In setup for a collaborative filtering model on the MovieLens100k dataset in a Jupyter notebook, I'd like to show a dense crosstab of users vs movies. I figure the best way to do this is to show the most frequent n user
against the most frequent m movie
.
If you'd like to run it in a notebook, you should be able to copy/paste this after installing the fastai2 dependencies (it exports pandas among other internal libraries)
from fastai2.collab import *
from fastai2.tabular.all import *
path = untar_data(URLs.ML_100k)
# load the ratings from csv
ratings = pd.read_csv(path/'u.data', delimiter='\t', header=None,
names=['user','movie','rating','timestamp'])
# show a sample of the format
ratings.head(10)
# slice the most frequent n=20 users and movies
most_frequent_users = list(ratings.user.value_counts()[:20])
most_rated_movies = list(ratings.movie.value_counts()[:20])
denser_ratings = ratings[ratings.user.isin(most_frequent_users)]
denser_movies = ratings[ratings.movie.isin(most_rated_movies)]
# crosstab the most frequent users and movies, showing the ratings
pd.crosstab(denser_ratings.user, denser_movies.movie, values=ratings.rating, aggfunc='mean').fillna('-')
The desired output is much denser than what I've done. My example seems to be a little bit better than random, but not by much. I have two hypothesis to why it's not as dense as I want:
- The most frequent users might not always rate the most rated movies.

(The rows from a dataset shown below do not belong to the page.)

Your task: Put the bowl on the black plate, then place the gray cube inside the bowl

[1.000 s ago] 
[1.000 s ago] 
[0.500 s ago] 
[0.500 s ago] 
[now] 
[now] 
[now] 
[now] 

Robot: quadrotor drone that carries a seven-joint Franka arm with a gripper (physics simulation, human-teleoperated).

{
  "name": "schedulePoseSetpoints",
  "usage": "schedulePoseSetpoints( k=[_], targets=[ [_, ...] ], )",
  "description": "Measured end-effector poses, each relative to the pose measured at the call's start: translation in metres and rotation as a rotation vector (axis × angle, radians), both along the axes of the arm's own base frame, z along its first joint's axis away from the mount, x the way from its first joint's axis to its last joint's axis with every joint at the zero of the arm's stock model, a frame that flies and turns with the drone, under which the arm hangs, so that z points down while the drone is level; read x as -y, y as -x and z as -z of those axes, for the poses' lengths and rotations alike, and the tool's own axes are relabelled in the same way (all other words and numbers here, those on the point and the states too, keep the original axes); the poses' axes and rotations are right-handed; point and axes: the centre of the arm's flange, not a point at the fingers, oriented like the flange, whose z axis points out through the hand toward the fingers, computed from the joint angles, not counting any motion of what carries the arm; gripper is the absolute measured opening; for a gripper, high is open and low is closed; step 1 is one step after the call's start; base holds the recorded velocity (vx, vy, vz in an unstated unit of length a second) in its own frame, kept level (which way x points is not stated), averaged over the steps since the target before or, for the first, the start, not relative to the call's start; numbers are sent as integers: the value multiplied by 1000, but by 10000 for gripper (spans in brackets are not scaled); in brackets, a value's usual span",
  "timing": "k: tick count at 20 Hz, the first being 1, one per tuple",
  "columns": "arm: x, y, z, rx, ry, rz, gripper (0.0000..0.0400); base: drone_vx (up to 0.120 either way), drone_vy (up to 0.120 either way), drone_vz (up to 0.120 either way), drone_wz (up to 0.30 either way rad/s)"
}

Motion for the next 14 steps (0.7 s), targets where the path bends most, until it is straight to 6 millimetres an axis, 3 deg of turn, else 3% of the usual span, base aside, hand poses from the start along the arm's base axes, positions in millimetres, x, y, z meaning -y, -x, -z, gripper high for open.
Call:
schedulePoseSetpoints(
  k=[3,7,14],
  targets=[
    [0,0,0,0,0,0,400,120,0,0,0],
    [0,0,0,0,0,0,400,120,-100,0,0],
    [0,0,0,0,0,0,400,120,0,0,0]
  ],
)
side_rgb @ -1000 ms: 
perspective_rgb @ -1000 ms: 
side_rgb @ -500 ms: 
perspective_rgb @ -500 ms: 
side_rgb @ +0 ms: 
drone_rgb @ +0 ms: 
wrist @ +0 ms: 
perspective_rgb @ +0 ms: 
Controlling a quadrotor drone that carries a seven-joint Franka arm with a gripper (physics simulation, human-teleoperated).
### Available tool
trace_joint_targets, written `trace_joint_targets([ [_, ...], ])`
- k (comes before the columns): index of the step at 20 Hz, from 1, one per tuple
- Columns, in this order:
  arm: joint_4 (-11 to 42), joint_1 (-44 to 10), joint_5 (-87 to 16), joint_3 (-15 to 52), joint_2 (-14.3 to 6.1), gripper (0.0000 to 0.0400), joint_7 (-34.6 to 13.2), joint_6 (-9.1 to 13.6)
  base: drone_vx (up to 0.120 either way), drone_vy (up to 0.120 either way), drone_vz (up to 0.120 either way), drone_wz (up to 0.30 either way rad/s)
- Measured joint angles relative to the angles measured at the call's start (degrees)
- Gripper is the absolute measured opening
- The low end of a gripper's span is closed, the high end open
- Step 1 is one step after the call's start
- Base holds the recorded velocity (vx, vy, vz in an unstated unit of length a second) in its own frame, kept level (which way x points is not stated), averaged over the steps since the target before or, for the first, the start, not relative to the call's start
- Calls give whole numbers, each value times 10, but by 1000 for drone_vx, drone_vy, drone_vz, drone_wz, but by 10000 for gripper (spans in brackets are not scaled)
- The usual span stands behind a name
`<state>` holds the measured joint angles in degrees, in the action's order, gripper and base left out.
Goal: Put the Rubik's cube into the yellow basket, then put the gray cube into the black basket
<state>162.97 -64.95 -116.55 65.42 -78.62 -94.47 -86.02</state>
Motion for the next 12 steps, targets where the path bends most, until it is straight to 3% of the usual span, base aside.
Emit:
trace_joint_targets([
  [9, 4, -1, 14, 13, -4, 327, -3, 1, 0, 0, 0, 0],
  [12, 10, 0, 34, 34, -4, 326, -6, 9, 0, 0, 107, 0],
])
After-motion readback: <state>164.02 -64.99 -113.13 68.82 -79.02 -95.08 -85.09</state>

- My code has a bug which is making it index into the dataframe incorrectly for what I think I'm doing
Please let me know if you see an error in how I'm selecting the most frequent users and movies, or grabbing the matches with isin
.
If that is correct (or really, regardless) - I'd like to see how I would make a denser set of users and movies to crosstab. The next approach I've thought of is to grab the most frequent movies, and select the most frequent users from that dataframe instead of the global dataset. But I'm unsure how I'd do that- between searching for the most frequent user across all the top m movies, or somehow more generally finding the set of n*m most-linked users and movies.
I will post my code if I solve it before better answers arrive.